Of course, he was fine. It was mostly the looming stress of the whole situation that led Eddie right back to the hospital a week later, where he would stay for a handful of hours before, well, the rest is history.

"It doesn't feel scary," Richie said, furrowing his eyebrows. "The thought of being in a relationship again doesn't scare me at all. What scares me is that I don't know if it's the right thing to do."

"Is it what you want to do?"

It felt like forever to the both of them before Richie spoke again, really having to think that one over in his mind because, honestly, he didn't know the answer to that. He didn't want to admit it, either, which was the main reason behind the pain in his heart.

"Yes," he said. "Yes it is."

"I think that's all there is to it, really," Bill smiled sadly as he stood up, growing confused as Richie just shook his head.

"I- I don't know what I ever did to deserve this. To have loved so many people, I mean. To have so many people that have cared for me and want the best for me," he sighed. "It's… I feel like I need to say so much about it. All of you guys have done nothing but make my life wonderful. I'm not sure if I would still be here if it weren't for you guys, like you dragged me to my classes in college, you made all my shitty part-time jobs not so miserable just because I always woke up to one of your faces in the morning. You're a writer, so I think you can probably put it into words much better than I can, but all of that stuff is just a big chapter in my life, isn't it? Probably my favorite chapter, like, nothing can top that. But at the same time, there's still more story to be told. People just don't stop reading books in the middle- at least, they're not supposed to- so I think I owe it to myself to get to that last page."

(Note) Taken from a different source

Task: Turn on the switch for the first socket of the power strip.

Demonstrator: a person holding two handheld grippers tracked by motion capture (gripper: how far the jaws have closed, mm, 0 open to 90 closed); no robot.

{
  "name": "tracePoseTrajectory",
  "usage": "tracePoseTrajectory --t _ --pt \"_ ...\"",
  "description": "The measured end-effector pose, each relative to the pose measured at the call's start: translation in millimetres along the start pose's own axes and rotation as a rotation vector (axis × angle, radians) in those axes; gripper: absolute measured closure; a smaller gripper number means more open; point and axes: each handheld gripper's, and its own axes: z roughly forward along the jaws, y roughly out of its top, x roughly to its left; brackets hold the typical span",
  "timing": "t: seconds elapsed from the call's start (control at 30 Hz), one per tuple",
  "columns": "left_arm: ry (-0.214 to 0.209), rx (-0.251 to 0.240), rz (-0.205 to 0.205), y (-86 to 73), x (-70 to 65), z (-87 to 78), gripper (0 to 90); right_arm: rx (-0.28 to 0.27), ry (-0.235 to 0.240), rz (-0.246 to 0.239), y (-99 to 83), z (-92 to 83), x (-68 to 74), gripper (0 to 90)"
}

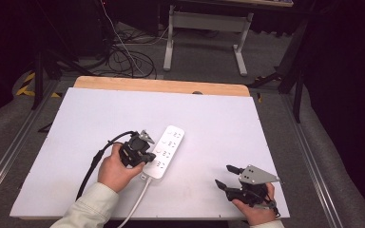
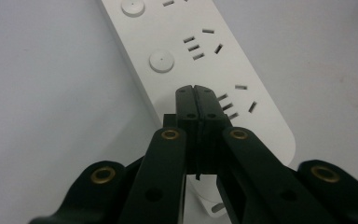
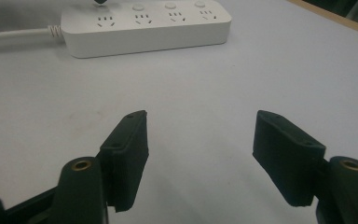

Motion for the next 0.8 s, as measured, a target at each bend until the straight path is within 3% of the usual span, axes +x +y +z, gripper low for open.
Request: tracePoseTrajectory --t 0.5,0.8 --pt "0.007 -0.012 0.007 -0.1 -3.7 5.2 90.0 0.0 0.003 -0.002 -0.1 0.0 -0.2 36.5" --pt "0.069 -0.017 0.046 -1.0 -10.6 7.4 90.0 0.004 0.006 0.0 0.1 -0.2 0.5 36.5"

"Never expected for you to say something so profound there, Tozier."

"Oh, don't get so sentimental now," Richie chuckled, spinning around and looking up at Bill. "If I recall correctly, you're the one that broke up with me."

"Yeah, and after you dragged me down here to complain for an hour, I think I stand by that decision." Bill rolled his eyes, feeling somewhat relieved as his time at this house was coming to an end. For now, at least.

"I'm proud of the complaining I've done today," Richie said, adjusting those obnoxious frames of his.

"Yeah, well," Bill paused, eyeing the back of the house that he'd lived in for fifteen years. He'd grown to love that blue siding, but he always hated the gray front door. A house of six working adults, money was never an issue, but space oddly was. As he looked through those gaudy sliding doors, Bill could remember quite clearly those memories. The way Ben would always, always burn the popcorn in the microwave no matter how hard he tried not to, the nights where Beverly would pull Bill away from his computer to watch some cheesy romantic comedy with her, how he could very faintly hear Mike hum to himself while he was in the shower, and those too-often days where Eddie would sit them all down to give them lectures on everything from the right amount of chlorine to put in the pool to the dangers of leaving candles lit while no one was in the room (that one was on Richie, really, who performed an infamous romantic gesture for Eddie and left one too many candles lit in the living room; "It's mood lighting!" he tried to explain, to no avail). All of those things, he had to realize, made them both- Bill and Richie- who they were. All of those things led up to this moment, this shining moment, where Richie was finally able to look at himself and want to move forward.

"Don't be a stranger, Richie," Bill said as he fished his keys out of his pocket, nodding to himself before turning back to look at the slightly less distraught man that sat uncomfortably on the concrete. "You are always welcome to visit us. You know how much Audra laughs at your jokes."

"Yeah, that one's a keeper," Richie smiled, laying on his back and staring up at the cloudy sky above him- always the best weather, in his opinion. Taking in the world around him, though not completely and not without some level of frustration and worry, Richie offered Bill a small wave, not wanting to move from his spot to do so. "Bye, Bill," he said.

Just for now, anyway. Just goodbye for now.